## [EXERCISE OBJECTIVE]
Check each line of the material below, and copy it if it holds the string "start".

## [AVAILABLE DATA]
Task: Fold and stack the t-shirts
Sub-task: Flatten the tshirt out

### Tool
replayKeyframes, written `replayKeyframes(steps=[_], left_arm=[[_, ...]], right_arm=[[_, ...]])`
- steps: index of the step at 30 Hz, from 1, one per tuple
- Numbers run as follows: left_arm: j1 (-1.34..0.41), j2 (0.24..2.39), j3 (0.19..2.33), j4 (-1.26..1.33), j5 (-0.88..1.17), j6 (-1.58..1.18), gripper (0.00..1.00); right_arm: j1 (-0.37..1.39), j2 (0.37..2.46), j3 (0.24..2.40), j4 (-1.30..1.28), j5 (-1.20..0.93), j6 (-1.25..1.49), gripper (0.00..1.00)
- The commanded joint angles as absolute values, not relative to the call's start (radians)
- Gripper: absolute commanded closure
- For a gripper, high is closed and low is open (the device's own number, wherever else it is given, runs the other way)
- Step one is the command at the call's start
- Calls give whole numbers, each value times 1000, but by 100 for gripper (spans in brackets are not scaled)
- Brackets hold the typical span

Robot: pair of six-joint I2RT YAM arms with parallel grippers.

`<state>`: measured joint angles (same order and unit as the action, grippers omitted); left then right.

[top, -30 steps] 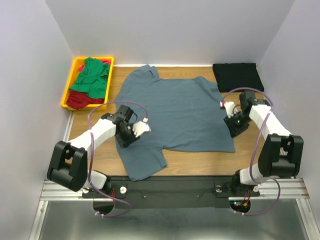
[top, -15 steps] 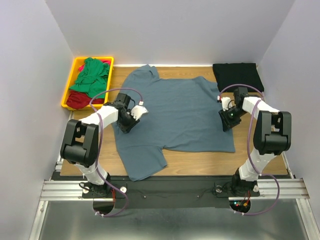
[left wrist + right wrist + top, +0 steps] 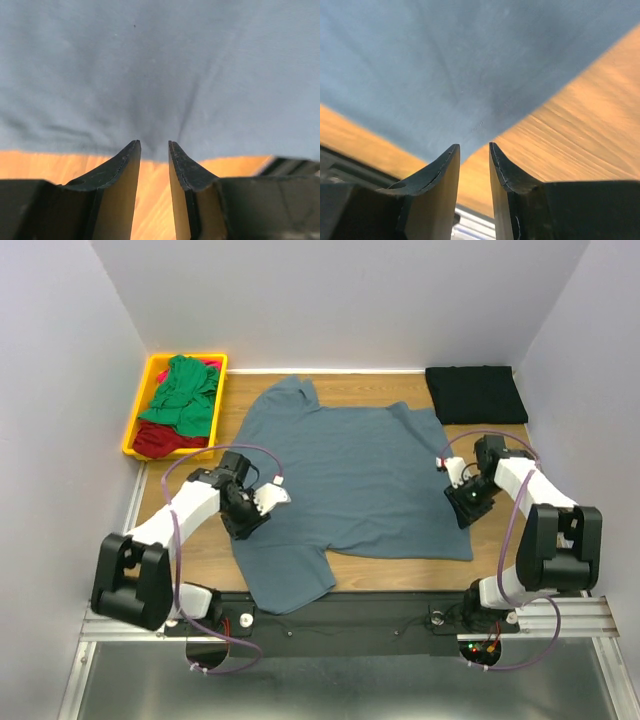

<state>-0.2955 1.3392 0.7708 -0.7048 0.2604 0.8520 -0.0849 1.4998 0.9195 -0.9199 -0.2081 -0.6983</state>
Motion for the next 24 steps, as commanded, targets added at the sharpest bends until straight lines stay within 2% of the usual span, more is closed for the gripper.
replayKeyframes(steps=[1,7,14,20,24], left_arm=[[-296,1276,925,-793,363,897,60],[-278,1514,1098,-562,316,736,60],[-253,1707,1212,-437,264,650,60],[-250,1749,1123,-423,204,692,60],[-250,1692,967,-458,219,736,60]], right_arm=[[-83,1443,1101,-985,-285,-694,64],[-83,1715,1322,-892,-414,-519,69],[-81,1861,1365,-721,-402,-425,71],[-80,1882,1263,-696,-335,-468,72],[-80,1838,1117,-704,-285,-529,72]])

## [RESPONSE TO THIS EXERCISE]
- The commanded joint angles as absolute values, not relative to the call's start (radians)
- Step one is the command at the call's start

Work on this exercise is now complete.